◆ What the task asks
Once the data has been read, return all of it precisely as written.

◆ Supplied material
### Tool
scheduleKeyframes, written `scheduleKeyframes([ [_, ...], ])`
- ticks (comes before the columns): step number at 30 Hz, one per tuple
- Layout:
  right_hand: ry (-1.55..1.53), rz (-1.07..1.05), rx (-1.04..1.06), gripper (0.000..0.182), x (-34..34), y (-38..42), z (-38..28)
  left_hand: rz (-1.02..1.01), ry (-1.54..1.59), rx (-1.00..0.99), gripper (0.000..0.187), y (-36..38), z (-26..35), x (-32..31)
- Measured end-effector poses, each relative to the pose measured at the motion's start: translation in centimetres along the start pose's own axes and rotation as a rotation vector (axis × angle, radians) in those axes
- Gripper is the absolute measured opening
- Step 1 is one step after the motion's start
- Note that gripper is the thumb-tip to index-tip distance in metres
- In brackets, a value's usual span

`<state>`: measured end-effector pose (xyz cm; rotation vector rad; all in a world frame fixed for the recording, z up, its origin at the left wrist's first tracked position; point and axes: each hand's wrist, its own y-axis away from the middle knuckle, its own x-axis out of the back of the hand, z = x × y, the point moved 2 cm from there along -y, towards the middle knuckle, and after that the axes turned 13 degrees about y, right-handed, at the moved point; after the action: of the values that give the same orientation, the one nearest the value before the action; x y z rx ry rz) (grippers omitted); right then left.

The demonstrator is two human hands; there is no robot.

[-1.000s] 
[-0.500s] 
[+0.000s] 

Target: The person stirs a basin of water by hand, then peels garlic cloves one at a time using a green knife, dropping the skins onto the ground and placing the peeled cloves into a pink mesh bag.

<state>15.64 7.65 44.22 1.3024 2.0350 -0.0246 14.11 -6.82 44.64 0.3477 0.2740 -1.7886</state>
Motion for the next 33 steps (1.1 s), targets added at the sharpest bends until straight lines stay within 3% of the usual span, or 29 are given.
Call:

◆ Your solution
### Tool
scheduleKeyframes, written `scheduleKeyframes([ [_, ...], ])`
- ticks (comes before the columns): step number at 30 Hz, one per tuple
- Layout:
  right_hand: ry (-1.55..1.53), rz (-1.07..1.05), rx (-1.04..1.06), gripper (0.000..0.182), x (-34..34), y (-38..42), z (-38..28)
  left_hand: rz (-1.02..1.01), ry (-1.54..1.59), rx (-1.00..0.99), gripper (0.000..0.187), y (-36..38), z (-26..35), x (-32..31)
- Measured end-effector poses, each relative to the pose measured at the motion's start: translation in centimetres along the start pose's own axes and rotation as a rotation vector (axis × angle, radians) in those axes
- Gripper is the absolute measured opening
- Step 1 is one step after the motion's start
- Note that gripper is the thumb-tip to index-tip distance in metres
- In brackets, a value's usual span

`<state>`: measured end-effector pose (xyz cm; rotation vector rad; all in a world frame fixed for the recording, z up, its origin at the left wrist's first tracked position; point and axes: each hand's wrist, its own y-axis away from the middle knuckle, its own x-axis out of the back of the hand, z = x × y, the point moved 2 cm from there along -y, towards the middle knuckle, and after that the axes turned 13 degrees about y, right-handed, at the moved point; after the action: of the values that give the same orientation, the one nearest the value before the action; x y z rx ry rz) (grippers omitted); right then left.

The demonstrator is two human hands; there is no robot.

[-1.000s] 
[-0.500s] 
[+0.000s] 

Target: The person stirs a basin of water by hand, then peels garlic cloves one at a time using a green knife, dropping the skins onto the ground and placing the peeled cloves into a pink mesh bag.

<state>15.64 7.65 44.22 1.3024 2.0350 -0.0246 14.11 -6.82 44.64 0.3477 0.2740 -1.7886</state>
Motion for the next 33 steps (1.1 s), targets added at the sharpest bends until straight lines stay within 3% of the usual span, or 29 are given.
Call:

The exercise has been carried out completely.